4. Adjudication Method for the Test Set
This information is not applicable. As these are non-clinical engineering and biological tests, adjudication methods like 2+1 or 3+1 (typically used for resolving discrepancies in human expert reviews) are not relevant. Test results are determined by objective measurements against established criteria.
5. If a Multi-Reader Multi-Case (MRMC) Comparative Effectiveness Study Was Done
No, a multi-reader multi-case (MRMC) comparative effectiveness study was not done. This type of study is relevant for evaluating the performance of AI algorithms, particularly in diagnostic imaging, and comparing human reader performance with and without AI assistance. The submitted information pertains to the physical and biological characteristics of an embryo transfer catheter set, not an AI device.
6. If a Standalone (i.e., algorithm only without human-in-the-loop performance) Study Was Done
No, a standalone study as typically understood for AI algorithms (i.e., algorithm-only performance) was not done. The Pivet and Soft-Pass Embryo Transfer Catheter Sets are physical medical devices, not algorithms.
7. The Type of Ground Truth Used
The "ground truth" for the non-clinical tests described is based on:
- Established International Standards and Guidelines: ISO 11135-1:2007, ISO 10993-5:2009, ISO 10993-10:2002/2010, USP , AAMI/ANSI ST72:2011/(R)2016, ASTM D4169-05, ASTM F2096-04, ASTM F88-09.
- Predefined Engineering Specifications/Device Input Requirements: For dimensional verification, aspiration, leak, and tensile tests.
- Biological Activity: For Mouse Embryo Assay (MEA), the criterion of ≥80% embryos developed to blastocyst stage.
- Visual Assessment: For Echotip Band Echogenicity (visual comparison) and package inspection.
8. The Sample Size for the Training Set
This information is not applicable. This document describes the testing of a physical medical device. There is no AI algorithm involved, and therefore no concept of a "training set" in the context of machine learning.
9. How the Ground Truth for the Training Set Was Established
This information is not applicable for the same reasons as #8. There is no training set for a machine learning model described in this submission.
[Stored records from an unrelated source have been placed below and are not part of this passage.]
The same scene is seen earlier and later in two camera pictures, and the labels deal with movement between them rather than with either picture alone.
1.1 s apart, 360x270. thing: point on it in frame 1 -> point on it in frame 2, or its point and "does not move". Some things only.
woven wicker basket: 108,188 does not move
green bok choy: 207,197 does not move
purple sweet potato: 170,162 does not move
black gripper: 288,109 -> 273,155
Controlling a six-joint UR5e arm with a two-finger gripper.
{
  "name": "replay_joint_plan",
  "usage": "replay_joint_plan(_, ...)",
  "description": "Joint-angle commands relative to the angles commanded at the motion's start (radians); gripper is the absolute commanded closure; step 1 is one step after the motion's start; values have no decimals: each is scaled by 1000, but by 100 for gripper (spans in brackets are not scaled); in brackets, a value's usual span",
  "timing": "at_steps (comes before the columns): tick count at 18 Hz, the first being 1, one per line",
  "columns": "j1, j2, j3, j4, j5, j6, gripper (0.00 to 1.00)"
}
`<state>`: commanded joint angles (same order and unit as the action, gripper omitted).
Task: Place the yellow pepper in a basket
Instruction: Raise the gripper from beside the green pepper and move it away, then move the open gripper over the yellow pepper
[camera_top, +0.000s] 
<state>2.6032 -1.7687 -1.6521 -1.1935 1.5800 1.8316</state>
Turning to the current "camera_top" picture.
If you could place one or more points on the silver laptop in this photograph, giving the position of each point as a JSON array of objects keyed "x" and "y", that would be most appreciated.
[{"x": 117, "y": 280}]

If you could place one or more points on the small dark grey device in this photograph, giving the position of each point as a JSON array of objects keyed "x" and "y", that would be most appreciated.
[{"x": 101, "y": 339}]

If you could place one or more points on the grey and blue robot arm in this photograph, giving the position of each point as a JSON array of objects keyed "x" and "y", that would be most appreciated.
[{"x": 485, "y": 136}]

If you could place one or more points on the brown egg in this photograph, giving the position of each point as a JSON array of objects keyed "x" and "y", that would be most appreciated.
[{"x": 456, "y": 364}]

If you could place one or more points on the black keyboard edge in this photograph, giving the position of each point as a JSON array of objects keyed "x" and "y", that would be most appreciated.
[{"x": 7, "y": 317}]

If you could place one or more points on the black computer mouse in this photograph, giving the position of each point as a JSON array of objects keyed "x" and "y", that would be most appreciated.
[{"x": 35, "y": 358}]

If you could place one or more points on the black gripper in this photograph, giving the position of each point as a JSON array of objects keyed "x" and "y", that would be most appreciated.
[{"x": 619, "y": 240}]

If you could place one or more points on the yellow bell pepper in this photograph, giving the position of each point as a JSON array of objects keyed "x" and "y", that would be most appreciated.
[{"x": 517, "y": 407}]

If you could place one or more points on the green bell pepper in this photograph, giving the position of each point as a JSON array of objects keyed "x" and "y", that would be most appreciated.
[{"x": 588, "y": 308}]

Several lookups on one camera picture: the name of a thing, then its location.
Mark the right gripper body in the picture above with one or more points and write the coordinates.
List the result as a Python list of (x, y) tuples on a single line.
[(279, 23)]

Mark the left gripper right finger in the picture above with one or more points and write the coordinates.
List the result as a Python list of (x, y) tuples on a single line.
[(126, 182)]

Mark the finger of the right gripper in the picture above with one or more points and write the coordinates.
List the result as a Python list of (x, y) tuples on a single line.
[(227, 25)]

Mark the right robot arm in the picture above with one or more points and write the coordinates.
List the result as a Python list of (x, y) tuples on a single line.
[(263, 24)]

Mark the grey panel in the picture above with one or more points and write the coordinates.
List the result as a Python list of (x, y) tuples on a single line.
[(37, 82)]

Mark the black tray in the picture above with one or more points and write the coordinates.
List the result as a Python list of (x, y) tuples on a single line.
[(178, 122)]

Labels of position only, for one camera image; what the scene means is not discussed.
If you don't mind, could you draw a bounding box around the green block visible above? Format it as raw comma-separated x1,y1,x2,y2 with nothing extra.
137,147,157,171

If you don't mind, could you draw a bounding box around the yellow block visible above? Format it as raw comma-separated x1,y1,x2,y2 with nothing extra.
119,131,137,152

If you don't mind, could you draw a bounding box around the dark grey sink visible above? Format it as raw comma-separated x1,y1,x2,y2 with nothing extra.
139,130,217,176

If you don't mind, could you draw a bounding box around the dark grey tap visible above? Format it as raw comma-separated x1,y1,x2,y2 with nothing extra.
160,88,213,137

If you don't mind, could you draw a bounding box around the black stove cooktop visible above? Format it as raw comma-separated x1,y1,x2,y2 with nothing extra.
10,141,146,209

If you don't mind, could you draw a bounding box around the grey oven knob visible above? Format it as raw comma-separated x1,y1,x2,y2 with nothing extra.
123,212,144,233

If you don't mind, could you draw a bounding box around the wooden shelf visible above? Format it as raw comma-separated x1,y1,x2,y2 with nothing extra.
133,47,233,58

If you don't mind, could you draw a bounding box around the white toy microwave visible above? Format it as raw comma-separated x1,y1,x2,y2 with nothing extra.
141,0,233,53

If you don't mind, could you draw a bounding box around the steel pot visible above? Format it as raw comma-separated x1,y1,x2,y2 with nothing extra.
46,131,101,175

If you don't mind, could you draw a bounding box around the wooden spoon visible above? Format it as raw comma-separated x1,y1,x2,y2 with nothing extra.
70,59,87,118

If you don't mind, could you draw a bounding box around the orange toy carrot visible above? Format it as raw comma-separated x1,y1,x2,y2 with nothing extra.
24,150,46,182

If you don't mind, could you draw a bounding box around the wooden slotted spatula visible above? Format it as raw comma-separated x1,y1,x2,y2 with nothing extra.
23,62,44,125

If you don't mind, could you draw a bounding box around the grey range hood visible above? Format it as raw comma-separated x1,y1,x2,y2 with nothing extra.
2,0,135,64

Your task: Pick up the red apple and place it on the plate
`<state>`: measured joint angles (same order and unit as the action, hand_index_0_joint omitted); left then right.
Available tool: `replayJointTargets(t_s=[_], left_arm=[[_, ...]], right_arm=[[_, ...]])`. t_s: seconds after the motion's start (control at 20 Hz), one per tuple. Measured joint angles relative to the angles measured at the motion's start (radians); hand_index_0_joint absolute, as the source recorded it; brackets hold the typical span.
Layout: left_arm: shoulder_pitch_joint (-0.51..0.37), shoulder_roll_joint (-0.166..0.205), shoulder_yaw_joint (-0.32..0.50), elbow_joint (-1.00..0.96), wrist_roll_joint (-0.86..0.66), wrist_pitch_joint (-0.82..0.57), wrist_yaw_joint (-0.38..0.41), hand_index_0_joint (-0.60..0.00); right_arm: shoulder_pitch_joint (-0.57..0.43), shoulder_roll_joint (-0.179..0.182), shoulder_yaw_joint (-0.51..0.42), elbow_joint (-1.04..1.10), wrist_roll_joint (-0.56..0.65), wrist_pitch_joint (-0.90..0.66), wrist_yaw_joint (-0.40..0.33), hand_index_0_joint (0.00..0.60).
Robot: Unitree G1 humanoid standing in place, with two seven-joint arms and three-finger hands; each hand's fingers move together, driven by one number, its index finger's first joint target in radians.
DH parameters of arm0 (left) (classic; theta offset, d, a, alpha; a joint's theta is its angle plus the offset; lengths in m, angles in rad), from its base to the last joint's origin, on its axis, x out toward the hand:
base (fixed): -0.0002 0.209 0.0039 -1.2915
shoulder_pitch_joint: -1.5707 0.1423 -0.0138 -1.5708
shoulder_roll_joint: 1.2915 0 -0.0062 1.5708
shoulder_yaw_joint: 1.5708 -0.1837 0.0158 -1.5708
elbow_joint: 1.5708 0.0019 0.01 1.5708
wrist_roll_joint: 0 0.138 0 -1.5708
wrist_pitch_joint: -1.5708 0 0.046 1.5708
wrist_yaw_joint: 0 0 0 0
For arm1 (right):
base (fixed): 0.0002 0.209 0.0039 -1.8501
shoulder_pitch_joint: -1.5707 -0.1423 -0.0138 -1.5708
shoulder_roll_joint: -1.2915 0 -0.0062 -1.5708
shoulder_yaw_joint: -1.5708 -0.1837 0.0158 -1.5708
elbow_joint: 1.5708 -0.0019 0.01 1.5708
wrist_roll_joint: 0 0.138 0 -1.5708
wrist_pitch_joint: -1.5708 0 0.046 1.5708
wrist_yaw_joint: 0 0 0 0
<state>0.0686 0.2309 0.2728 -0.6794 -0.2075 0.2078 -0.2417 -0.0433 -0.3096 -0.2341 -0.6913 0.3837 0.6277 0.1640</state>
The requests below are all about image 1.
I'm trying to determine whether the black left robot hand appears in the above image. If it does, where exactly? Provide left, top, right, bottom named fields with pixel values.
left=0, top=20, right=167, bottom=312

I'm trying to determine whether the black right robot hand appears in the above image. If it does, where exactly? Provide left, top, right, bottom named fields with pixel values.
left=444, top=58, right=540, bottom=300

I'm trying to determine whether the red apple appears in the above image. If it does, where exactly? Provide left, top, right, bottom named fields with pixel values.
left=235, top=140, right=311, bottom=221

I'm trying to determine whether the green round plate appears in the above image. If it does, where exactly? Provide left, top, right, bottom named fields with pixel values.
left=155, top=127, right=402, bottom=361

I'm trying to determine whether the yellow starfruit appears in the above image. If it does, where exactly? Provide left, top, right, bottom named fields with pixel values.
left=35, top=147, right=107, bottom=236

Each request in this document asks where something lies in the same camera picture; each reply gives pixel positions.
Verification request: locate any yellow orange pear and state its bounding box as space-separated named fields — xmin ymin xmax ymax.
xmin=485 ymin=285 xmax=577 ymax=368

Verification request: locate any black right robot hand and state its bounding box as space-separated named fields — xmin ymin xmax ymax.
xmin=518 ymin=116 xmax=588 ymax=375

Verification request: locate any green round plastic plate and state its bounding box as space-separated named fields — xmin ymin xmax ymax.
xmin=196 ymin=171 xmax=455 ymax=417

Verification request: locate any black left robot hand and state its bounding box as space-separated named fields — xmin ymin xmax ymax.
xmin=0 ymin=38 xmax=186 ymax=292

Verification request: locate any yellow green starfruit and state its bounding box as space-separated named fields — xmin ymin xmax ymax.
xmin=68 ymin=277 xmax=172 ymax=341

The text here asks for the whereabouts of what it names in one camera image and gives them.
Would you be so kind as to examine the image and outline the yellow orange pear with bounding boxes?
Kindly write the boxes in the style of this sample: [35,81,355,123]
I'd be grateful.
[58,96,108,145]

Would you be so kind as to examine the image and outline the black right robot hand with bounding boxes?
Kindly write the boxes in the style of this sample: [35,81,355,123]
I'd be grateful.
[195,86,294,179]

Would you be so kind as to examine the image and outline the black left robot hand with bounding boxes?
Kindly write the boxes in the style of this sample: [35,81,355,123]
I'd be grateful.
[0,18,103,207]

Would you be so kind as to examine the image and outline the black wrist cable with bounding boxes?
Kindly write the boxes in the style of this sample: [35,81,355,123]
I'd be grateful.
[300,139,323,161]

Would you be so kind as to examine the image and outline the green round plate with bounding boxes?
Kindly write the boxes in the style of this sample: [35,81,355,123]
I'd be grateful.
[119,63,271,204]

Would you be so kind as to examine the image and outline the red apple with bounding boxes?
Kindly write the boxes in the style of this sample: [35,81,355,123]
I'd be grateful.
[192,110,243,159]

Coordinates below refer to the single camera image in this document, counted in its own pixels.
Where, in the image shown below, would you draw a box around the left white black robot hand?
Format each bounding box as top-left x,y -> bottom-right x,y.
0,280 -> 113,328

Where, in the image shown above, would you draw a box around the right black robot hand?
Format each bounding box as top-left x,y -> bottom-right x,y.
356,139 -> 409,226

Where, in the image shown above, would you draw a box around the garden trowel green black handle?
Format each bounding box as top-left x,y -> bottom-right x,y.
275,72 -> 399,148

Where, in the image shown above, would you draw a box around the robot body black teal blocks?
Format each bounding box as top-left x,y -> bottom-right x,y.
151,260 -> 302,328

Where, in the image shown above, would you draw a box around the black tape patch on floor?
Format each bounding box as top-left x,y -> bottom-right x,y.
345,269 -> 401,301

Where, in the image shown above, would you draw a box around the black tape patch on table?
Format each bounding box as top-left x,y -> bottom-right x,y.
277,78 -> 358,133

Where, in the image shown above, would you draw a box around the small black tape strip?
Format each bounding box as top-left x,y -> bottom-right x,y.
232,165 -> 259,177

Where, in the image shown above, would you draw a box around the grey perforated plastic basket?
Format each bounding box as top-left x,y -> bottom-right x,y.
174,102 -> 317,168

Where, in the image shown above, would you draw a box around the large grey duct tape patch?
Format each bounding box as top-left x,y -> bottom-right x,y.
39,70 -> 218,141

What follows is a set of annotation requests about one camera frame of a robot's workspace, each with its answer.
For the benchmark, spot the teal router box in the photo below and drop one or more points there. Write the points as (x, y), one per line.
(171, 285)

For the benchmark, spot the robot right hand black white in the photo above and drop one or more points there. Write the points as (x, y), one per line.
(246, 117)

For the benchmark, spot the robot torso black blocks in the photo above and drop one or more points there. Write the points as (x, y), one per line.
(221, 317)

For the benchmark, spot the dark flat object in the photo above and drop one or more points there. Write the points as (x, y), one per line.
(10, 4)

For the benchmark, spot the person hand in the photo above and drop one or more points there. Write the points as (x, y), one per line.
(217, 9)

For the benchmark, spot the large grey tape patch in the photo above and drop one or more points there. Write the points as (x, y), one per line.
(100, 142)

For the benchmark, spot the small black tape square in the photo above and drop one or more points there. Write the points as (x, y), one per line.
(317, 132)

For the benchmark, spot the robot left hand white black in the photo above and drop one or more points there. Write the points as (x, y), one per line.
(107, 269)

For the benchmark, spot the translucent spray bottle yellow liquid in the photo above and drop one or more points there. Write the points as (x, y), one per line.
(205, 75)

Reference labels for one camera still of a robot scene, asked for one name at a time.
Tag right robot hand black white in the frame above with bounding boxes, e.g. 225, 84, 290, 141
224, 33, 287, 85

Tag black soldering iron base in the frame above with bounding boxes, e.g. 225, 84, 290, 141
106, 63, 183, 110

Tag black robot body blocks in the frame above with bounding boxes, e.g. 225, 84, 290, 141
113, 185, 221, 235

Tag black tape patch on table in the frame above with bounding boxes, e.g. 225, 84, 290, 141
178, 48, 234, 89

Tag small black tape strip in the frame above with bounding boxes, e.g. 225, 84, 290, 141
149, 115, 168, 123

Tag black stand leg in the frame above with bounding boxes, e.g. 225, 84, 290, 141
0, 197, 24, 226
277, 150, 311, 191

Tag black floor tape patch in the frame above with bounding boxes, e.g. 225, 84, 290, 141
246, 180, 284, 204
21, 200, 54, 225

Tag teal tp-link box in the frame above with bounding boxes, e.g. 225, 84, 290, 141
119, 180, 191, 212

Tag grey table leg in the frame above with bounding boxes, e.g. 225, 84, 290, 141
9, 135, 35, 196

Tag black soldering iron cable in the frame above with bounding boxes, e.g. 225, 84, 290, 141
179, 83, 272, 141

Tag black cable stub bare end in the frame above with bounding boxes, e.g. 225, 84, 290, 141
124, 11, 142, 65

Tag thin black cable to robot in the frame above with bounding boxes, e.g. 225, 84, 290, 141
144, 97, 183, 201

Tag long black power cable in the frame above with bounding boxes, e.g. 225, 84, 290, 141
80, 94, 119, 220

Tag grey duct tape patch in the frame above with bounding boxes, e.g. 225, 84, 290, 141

§ 884.6110 Assisted reproduction catheters.
(a)
Identification. Assisted reproduction catheters are devices used in in vitro fertilization (IVF), gamete intrafallopian transfer (GIFT), or other assisted reproduction procedures to introduce or remove gametes, zygote(s), preembryo(s), and/or embryo(s) into or from the body. This generic type of device may include catheters, cannulae, introducers, dilators, sheaths, stylets, and component parts.(b)
Classification. Class II (special controls) (mouse embryo assay information, endotoxin testing, sterilization validation, design specifications, labeling requirements, biocompatibility testing, and clinical testing).